## [Task to complete]
Working from the top of the records below, reproduce each line exactly, ending once you have written the line containing "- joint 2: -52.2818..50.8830".

## [Material for the task]
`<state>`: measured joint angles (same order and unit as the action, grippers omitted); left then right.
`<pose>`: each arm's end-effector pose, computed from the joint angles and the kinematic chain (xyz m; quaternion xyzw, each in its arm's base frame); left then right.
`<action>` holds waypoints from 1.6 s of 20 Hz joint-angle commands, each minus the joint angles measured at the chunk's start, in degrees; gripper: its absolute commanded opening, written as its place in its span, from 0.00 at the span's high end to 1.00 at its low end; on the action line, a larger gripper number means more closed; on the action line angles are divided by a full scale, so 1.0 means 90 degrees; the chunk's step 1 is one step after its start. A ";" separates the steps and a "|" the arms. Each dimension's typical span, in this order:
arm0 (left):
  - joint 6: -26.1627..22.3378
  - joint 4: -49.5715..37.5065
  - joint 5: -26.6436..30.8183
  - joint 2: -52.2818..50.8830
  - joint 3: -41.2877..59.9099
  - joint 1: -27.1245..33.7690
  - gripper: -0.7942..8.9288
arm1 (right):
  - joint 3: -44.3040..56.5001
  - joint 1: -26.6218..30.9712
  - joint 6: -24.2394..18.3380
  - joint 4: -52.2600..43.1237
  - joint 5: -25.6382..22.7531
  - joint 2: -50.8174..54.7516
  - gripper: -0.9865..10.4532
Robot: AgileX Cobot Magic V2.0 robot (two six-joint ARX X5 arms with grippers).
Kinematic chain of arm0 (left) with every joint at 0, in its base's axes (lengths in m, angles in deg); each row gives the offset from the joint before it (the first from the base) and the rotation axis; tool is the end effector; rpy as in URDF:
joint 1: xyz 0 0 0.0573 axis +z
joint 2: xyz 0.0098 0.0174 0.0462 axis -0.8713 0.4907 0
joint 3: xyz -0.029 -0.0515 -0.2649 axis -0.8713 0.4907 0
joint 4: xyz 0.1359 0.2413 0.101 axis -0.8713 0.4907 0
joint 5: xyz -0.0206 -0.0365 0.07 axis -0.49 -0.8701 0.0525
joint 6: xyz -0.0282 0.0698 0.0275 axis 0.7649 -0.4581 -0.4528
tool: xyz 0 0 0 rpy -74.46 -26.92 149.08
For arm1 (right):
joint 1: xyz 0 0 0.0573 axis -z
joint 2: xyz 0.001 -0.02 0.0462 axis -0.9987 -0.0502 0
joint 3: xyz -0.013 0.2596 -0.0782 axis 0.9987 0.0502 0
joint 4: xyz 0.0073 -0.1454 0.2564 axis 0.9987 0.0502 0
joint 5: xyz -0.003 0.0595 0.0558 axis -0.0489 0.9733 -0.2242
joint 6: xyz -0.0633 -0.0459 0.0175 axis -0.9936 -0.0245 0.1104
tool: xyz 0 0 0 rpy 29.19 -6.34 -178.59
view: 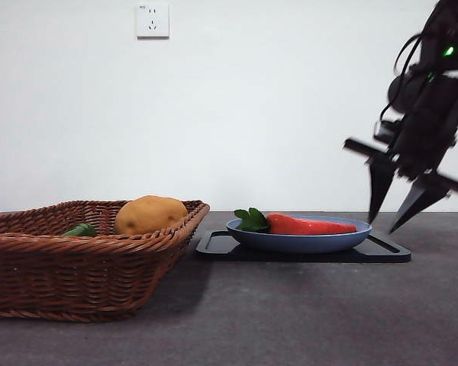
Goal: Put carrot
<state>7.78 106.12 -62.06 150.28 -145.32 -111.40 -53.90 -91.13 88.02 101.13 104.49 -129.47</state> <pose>0.2201 -0.2679 0.3850 0.1250 0.1719 -0.4187 0.8829 0.4430 0.0548 0.1526 0.1843 0.6103 0.0986 0.7641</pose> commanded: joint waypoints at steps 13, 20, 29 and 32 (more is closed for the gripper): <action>-0.0374 -0.0304 0.1025 0.0248 -0.0090 0.1889 0.91 | -0.0049 -0.1719 -0.1018 0.1280 -0.2001 0.3371 0.91; -0.0391 0.1127 -0.0022 -0.1149 0.0323 0.3390 0.91 | 0.0508 -0.2790 -0.1073 0.0539 -0.3055 0.4646 0.91; 0.0537 0.0231 -0.0163 -0.4257 0.3565 0.3638 0.91 | 0.4226 -0.3194 -0.1139 -0.3070 -0.3291 0.6931 0.91; 0.0869 0.0039 -0.0114 -0.5425 0.4408 0.3640 0.91 | 0.5697 -0.3196 -0.0816 -0.4306 -0.3604 0.7703 0.91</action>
<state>13.81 107.70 -63.20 102.02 -104.82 -78.39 -3.36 -119.42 79.17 63.89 72.34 -59.95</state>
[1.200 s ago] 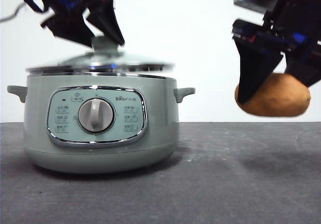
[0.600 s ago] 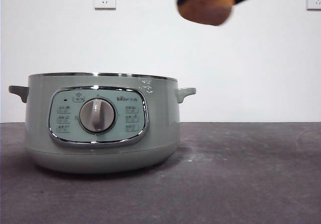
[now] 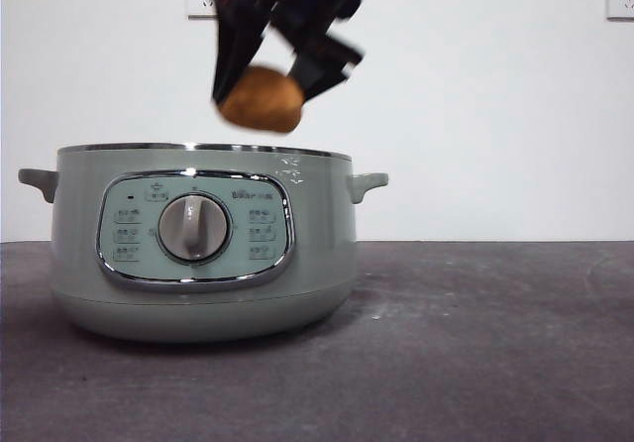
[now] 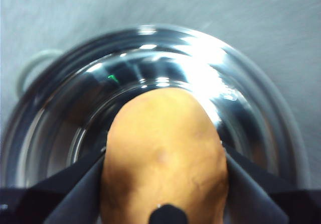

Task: Pick up the potato,open the lid,put the potato in the pot,close the lid

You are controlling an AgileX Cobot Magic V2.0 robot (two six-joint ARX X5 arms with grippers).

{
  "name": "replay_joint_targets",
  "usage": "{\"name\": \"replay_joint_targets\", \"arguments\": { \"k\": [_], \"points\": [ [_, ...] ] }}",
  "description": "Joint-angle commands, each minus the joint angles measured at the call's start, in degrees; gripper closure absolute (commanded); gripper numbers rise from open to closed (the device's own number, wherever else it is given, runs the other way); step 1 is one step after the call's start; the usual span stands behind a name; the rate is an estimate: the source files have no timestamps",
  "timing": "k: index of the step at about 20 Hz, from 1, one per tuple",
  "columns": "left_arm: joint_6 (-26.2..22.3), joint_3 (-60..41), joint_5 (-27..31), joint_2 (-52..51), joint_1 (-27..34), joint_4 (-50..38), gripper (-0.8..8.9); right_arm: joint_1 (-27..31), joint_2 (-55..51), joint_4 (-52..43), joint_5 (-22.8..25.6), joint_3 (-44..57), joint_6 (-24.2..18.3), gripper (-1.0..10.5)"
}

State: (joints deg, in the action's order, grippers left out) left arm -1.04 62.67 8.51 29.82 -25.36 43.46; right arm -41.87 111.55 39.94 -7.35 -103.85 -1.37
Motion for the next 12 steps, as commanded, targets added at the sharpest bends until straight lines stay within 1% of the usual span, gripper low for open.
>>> {"name": "replay_joint_targets", "arguments": {
  "k": [1,6,10,11,12],
  "points": [
    [-0.48,0.39,0.70,-1.29,-0.07,-2.32,8.22,-0.92,5.14,-0.04,-0.22,-2.73,-1.99,9.6],
    [-0.48,0.39,0.74,-1.42,-0.07,-1.33,8.22,-2.78,10.82,-0.42,-0.07,-3.26,-4.04,9.6],
    [-0.50,0.39,2.03,-1.42,-0.07,-1.31,8.22,-3.76,13.38,-0.24,0.44,-3.26,-5.64,9.4],
    [-0.50,0.39,2.03,-1.42,-0.07,-1.14,8.22,-3.76,13.68,-0.07,0.48,-3.26,-5.86,9.3],
    [-0.50,0.39,2.01,-1.42,-0.07,-0.92,8.22,-3.74,13.90,0.07,0.46,-3.26,-6.10,8.9]
  ]
}}
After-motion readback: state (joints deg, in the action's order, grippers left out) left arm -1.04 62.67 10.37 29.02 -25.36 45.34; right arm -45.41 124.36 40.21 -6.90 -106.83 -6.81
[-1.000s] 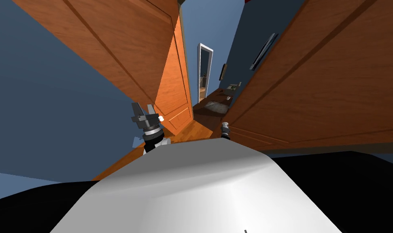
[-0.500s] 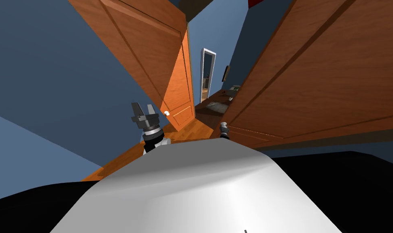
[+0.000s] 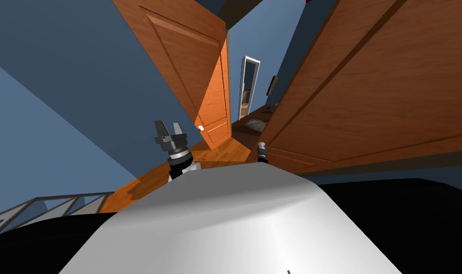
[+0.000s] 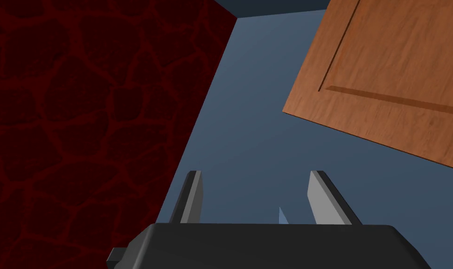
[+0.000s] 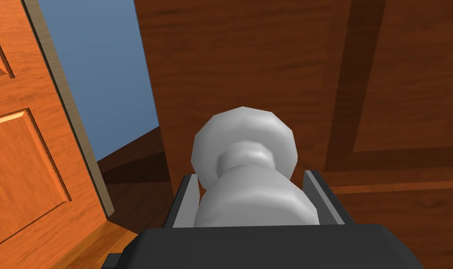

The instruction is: Pull the door open

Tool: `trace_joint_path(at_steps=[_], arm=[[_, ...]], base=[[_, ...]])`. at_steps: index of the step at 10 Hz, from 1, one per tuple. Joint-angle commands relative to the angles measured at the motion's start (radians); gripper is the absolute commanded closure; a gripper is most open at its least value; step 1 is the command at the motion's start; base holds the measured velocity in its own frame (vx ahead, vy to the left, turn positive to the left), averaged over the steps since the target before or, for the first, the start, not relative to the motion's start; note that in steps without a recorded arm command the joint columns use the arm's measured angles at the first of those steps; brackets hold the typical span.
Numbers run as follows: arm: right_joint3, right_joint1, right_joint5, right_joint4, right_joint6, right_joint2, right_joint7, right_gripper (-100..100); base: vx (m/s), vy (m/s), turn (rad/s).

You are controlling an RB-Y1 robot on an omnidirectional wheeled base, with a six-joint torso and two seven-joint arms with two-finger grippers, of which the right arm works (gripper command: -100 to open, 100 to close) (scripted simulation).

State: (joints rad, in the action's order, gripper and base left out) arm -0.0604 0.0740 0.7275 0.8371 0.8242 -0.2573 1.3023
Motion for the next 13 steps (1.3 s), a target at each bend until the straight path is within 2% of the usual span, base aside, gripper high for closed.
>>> trace_joint_path(at_steps=[1, 2, 3, 4, 5, 8, 12, 13], arm=[[-0.025, -0.010, -0.002, -0.004, 0.003, 0.009, 0.004, 100], [-0.032, -0.014, 0.000, -0.006, 0.003, 0.008, 0.005, 100], [-0.020, -0.006, 0.003, 0.000, -0.003, 0.005, -0.001, 100], [-0.037, 0.003, -0.004, -0.001, 0.002, -0.008, 0.021, 100], [-0.041, 0.005, -0.006, 0.000, 0.003, -0.012, 0.027, 100], [-0.070, 0.023, -0.017, 0.003, 0.014, -0.044, 0.071, 100], [-0.117, 0.052, -0.036, 0.010, 0.032, -0.096, 0.142, 100], [-0.123, 0.055, -0.038, 0.011, 0.034, -0.102, 0.151, 100]], base=[[-0.219, -0.082, 0.127], [-0.186, -0.086, 0.115], [-0.083, -0.035, 0.036], [-0.142, 0.042, 0.135], [-0.169, 0.051, 0.106], [-0.187, 0.048, 0.098], [-0.242, -0.009, 0.149], [-0.207, -0.004, 0.083]])
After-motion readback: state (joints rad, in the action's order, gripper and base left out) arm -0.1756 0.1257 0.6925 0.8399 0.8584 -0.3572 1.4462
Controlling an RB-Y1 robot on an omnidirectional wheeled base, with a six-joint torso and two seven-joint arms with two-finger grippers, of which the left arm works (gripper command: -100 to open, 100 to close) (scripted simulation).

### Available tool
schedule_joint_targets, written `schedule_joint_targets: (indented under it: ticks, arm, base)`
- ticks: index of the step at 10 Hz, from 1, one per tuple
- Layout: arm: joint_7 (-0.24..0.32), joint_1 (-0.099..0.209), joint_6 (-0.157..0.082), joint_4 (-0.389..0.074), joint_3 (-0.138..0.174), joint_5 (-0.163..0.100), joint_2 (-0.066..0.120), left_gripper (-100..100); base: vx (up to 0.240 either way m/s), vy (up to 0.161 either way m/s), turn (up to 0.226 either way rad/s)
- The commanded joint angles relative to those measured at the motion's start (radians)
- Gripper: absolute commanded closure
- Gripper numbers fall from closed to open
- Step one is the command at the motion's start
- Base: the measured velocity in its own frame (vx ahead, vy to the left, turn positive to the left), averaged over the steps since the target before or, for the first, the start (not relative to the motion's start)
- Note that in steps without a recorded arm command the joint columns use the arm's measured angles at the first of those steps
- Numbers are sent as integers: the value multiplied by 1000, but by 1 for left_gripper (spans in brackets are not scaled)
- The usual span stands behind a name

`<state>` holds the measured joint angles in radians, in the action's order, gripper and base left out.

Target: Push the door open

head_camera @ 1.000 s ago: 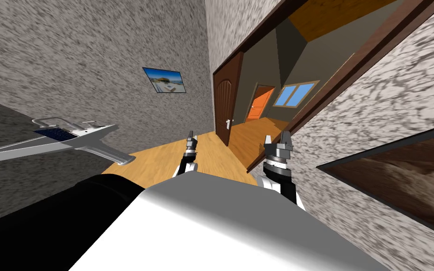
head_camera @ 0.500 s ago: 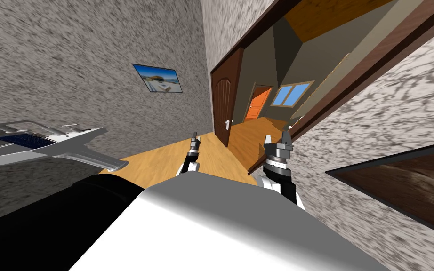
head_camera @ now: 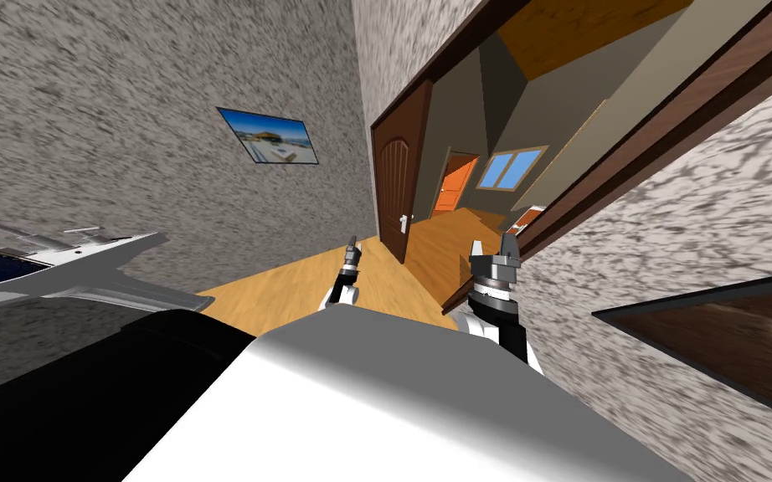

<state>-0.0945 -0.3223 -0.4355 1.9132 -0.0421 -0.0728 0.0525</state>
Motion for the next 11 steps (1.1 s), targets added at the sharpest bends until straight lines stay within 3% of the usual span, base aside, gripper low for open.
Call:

## [Answer area]
`<state>`: measured joint angles (same order and unit as the action, grippers omitted); left then right.
`<pose>`: each arm's end-effector pose, computed from the joint angles and the kinematic chain (xyz m; quaternion xyzw, each in its arm's base frame); left then right.
`<action>` holds waypoints from 1.6 s of 20 Hz joint-angle commands, each minus the joint angles measured at the chunk's start, in degrees; gripper: its absolute commanded opening, written as its place in its span, from 0.00 at the span's high end to 1.00 at its low end; on the action line, a larger gripper number means more closed; on the action line angles are divided by a full scale, so 1.0 means 90 degrees; the chunk's step 1 is one step after its start. A ";" separates the steps and a "|" the arms. Each dimension's typical span, in this order:
arm0 (left):
  - joint 6: -26.1627..22.3378
  - joint 4: -49.5715..37.5065
  - joint 5: -26.6436..30.8183
  - joint 2: -52.2818..50.8830

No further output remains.